Et de l'autre côté, il y avait la mer bleue.

Ah, en voilà une vie pour un homme!

Et le major, un homme qui n'était plus dans la force de l'âge, il était blessé, fini, et pourtant il faisait des projets pour se remettre à la besogne alors que moi, à la fleur de l'âge, je dépérissais parmi ces collines!

Une vague brûlante de honte me monta à la figure, et je me levai soudain, plein d'ardeur de partir, et de jouer dans le monde le rôle d'un homme.

Pendant deux jours, je ne fis que songer à cela.

Le troisième, il survint un événement qui condensa mes résolutions, et aussitôt les dissipa, comme un souffle de vent fait disparaître une fumée.

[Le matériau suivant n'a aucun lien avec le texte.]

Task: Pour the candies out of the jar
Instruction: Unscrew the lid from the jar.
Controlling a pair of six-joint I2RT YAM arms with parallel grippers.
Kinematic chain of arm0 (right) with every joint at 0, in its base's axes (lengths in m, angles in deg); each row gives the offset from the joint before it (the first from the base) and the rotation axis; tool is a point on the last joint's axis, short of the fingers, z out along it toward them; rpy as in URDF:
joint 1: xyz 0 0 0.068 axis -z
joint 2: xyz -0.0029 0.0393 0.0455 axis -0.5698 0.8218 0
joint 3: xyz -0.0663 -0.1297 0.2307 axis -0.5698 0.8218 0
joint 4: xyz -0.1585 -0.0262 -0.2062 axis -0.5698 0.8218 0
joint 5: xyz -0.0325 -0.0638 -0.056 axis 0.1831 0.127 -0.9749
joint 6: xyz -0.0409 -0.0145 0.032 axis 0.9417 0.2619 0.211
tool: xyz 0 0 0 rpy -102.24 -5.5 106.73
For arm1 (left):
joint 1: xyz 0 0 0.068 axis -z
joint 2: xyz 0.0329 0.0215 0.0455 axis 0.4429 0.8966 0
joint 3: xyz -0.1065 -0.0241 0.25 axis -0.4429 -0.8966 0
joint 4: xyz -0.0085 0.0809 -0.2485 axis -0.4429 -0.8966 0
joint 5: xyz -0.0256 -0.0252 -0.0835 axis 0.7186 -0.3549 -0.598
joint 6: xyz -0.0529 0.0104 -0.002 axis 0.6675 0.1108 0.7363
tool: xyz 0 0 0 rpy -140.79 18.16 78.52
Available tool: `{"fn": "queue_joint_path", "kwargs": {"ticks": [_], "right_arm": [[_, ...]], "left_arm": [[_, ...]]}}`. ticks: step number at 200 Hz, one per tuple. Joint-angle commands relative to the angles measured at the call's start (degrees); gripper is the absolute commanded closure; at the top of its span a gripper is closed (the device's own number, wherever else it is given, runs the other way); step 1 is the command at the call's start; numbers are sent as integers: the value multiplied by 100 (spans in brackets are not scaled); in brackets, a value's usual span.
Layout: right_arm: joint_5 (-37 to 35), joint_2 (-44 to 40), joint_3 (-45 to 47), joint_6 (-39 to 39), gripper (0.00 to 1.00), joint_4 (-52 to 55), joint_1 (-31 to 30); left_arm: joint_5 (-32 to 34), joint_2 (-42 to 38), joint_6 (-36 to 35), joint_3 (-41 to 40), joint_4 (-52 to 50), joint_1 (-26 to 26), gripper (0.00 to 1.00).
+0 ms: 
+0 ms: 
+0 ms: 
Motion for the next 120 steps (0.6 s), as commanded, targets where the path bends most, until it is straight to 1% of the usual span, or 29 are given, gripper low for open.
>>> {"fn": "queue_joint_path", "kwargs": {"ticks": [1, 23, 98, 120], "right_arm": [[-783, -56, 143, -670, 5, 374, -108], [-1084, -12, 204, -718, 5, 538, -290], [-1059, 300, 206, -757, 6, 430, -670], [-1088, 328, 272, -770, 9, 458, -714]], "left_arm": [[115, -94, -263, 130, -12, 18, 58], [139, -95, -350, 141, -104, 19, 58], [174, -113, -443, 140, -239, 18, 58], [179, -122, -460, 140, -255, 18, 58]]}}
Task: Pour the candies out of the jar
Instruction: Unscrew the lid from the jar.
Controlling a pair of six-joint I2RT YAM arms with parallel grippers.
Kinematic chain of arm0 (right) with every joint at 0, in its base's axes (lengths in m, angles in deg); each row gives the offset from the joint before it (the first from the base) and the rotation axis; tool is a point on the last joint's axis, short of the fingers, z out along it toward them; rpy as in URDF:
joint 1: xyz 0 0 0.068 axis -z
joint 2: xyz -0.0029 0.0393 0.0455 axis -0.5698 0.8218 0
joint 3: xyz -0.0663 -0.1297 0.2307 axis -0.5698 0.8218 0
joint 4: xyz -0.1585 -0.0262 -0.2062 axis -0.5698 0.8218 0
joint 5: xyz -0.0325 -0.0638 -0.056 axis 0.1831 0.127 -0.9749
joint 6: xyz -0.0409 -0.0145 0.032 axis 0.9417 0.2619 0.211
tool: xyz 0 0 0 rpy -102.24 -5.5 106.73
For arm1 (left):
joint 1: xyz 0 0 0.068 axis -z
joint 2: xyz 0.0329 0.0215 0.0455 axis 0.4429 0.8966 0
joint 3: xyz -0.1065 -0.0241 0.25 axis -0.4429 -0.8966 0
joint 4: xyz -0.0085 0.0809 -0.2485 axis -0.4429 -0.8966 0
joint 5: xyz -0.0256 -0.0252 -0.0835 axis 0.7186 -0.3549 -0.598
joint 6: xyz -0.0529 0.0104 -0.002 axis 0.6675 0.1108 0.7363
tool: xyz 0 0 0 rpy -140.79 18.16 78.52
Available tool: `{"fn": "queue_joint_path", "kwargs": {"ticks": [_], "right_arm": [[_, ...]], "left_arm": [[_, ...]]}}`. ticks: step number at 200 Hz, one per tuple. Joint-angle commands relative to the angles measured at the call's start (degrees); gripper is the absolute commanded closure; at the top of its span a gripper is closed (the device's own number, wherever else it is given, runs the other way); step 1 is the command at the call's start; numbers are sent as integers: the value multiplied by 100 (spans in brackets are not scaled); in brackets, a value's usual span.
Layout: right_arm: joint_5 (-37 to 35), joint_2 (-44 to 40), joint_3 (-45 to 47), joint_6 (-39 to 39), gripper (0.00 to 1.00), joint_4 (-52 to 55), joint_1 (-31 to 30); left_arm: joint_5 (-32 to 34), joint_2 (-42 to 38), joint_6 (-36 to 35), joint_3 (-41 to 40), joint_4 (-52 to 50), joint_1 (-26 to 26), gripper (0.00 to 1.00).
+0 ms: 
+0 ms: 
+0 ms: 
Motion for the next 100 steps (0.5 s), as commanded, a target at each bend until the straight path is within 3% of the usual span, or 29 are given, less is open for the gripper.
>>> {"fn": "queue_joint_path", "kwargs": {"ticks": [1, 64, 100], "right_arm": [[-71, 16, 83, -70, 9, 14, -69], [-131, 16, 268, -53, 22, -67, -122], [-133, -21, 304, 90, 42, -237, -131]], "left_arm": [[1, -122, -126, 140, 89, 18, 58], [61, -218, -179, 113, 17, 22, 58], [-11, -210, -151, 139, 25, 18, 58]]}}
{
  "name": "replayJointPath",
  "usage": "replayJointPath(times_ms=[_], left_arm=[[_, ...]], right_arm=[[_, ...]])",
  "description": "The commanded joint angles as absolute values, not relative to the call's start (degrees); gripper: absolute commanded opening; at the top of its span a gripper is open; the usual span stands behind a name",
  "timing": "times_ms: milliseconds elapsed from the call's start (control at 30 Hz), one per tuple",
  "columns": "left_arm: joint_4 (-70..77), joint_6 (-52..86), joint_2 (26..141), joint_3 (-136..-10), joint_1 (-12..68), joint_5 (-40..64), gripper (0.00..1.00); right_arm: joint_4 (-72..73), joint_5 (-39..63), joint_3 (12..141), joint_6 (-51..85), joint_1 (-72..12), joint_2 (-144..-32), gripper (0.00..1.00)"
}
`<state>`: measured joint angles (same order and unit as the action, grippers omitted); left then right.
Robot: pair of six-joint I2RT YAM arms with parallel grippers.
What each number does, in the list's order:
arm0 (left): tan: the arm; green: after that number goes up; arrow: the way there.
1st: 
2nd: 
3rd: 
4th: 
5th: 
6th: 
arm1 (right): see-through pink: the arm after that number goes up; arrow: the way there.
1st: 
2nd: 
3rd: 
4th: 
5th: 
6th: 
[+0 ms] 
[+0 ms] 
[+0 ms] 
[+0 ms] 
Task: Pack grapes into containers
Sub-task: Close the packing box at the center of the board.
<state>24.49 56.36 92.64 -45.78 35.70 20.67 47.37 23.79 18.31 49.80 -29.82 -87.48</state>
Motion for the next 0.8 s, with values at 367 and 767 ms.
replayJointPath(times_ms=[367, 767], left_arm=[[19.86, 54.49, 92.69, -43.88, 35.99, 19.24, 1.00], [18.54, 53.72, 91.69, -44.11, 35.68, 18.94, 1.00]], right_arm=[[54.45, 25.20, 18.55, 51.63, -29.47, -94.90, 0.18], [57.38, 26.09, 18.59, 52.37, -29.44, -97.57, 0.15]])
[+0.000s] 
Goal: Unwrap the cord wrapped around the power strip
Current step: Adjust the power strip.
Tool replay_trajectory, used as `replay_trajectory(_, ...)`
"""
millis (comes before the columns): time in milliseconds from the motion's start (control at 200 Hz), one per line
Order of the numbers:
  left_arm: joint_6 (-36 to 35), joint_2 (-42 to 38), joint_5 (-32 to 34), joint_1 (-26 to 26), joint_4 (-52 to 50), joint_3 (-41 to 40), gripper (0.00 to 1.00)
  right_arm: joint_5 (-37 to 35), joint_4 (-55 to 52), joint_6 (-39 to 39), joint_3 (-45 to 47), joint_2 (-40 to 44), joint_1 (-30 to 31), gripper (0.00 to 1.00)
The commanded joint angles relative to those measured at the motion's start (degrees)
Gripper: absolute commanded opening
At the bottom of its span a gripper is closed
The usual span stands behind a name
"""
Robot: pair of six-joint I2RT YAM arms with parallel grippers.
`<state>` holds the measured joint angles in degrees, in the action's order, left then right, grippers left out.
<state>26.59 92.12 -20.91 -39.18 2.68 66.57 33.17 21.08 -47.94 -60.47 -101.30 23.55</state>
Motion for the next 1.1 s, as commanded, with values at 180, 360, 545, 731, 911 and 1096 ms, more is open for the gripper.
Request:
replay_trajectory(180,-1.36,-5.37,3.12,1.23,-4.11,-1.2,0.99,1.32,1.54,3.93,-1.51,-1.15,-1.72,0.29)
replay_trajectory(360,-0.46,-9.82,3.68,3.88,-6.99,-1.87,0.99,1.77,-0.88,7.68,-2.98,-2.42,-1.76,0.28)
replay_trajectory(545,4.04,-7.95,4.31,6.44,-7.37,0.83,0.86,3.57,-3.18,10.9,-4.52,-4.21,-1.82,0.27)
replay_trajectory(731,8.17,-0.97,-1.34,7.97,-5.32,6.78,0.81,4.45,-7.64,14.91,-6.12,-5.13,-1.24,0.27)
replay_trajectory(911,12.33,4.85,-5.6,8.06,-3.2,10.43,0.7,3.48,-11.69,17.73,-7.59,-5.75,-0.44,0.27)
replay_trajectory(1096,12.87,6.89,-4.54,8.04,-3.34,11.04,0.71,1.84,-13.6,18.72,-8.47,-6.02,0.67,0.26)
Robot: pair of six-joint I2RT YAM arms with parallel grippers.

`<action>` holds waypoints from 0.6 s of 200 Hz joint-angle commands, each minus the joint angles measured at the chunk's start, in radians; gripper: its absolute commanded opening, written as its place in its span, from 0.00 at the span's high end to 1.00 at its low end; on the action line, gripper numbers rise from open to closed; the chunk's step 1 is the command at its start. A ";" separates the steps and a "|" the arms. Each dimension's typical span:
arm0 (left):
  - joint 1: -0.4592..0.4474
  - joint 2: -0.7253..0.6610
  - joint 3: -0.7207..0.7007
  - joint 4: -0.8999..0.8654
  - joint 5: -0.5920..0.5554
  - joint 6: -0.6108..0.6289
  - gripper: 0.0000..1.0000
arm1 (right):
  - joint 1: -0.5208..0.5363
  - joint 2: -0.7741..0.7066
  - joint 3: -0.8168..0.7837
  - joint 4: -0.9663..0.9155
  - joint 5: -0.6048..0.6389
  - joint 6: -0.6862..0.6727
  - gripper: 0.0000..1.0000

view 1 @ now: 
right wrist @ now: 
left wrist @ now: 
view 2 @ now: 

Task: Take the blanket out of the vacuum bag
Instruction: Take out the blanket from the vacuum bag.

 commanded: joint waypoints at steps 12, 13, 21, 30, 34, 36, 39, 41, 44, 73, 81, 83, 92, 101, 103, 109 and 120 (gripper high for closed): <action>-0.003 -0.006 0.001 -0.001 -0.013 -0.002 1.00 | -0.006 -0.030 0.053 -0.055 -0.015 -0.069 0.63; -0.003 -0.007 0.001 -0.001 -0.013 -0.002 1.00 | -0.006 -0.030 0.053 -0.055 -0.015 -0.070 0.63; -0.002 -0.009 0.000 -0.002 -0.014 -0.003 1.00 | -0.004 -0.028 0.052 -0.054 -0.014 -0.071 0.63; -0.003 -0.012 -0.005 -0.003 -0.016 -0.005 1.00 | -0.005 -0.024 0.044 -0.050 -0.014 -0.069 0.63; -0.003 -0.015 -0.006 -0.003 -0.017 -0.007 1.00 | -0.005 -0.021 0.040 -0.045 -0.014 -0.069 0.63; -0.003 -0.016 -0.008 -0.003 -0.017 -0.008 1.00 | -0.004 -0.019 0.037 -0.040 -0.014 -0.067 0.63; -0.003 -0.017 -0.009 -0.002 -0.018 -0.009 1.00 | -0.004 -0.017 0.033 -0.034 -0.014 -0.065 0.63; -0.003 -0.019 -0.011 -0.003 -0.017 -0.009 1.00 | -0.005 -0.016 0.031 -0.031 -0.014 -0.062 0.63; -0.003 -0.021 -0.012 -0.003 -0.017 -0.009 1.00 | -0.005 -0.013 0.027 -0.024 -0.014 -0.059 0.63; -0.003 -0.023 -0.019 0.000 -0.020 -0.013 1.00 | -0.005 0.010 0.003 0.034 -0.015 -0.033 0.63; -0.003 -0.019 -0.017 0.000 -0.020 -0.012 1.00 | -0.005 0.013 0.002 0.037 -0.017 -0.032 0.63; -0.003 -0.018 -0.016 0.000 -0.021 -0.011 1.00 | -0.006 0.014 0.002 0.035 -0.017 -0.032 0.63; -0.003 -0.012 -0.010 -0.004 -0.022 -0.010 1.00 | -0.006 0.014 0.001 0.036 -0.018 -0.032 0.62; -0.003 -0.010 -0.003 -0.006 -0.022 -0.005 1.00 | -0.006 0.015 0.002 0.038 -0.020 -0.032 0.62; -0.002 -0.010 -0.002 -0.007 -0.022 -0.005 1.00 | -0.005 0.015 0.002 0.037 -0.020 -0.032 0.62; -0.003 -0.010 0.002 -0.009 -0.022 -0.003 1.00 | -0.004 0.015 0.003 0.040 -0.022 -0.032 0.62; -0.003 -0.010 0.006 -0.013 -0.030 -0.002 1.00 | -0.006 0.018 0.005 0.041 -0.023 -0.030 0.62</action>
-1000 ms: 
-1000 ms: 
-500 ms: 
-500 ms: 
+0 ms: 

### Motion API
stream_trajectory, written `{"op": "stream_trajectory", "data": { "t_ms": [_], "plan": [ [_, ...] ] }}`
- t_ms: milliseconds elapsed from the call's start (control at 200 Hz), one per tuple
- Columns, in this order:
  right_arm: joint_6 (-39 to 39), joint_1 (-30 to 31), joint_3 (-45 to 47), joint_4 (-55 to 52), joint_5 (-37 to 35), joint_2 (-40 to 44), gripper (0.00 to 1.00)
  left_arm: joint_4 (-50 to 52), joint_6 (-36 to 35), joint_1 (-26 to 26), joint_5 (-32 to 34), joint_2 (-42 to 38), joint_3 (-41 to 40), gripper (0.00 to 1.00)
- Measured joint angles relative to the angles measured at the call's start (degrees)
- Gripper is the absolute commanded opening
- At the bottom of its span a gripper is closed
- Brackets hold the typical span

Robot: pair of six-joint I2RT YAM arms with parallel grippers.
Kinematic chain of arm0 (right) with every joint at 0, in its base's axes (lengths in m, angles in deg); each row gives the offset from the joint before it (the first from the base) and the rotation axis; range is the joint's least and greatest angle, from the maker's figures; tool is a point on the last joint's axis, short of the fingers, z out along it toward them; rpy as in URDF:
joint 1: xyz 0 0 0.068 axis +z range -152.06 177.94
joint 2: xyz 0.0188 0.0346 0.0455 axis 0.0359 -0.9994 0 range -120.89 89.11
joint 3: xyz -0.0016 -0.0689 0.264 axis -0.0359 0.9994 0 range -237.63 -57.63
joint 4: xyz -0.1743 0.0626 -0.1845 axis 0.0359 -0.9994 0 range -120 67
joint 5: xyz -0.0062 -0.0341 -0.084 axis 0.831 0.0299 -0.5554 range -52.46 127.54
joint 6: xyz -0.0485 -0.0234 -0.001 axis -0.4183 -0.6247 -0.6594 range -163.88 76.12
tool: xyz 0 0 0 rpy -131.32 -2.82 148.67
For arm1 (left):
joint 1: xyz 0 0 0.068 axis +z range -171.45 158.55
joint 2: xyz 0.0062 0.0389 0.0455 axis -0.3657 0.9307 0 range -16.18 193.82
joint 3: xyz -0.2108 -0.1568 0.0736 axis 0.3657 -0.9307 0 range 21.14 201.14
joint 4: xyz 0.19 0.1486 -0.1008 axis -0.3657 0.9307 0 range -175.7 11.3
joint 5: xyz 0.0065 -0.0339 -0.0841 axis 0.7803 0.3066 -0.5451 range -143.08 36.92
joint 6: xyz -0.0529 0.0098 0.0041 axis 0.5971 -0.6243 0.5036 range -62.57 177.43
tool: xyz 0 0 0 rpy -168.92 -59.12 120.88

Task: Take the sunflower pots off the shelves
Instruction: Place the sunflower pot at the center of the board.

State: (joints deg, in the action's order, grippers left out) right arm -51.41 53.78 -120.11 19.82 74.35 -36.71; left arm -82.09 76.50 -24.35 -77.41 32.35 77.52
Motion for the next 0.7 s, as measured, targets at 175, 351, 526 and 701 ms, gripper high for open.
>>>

J'étais allé faire une promenade dans l'après-midi avec la cousina Edie et Rob.

Nous étions arrivé au sommet de la pente qui descend vers la plage.

L'automne tirait à sa fin.

Les herbes, en se flétrissant, avaient pris des teintes de bronze, mais le soleil était encore clair et chaud.

Une brise venait du sud par bouffées courtes et brûlantes et ridait de lignes courbes la vaste surface bleue de la mer.

J'arrachai une brassée de fougère pour qu'Edie pût s'asseoir. Elle s'installa de son air insouciant, heureuse, contente, car de tous les gens que j'ai connus, il n'en fut aucun qui aimait autant la chaleur et la lumière.

Moi, je m'assis sur une touffe d'herbe, avec la tête de Rob sur mon genou.

Comme nous étions seuls dans le silence de ce désert, nous vîmes, même en cet endroit, s'étendre sur les eaux, en face de nous, l'ombre du grand homme de là bas qui avait écrit son nom en caractères rouges sur toute la carte d'Europe.

Un vaisseau arrivait poussé par le vent.

C'était un vieux navire de commerce à l'aspect pacifique, qui, peut-être avait Leith pour destination.

Il avait les vergues carrées et allait toutes voiles déployées.

De l'autre côté, du nord est, venaient deux grands vilains bateaux, gréés en lougres, chacun avec un grand mât et une vaste voile carrée de couleur brune.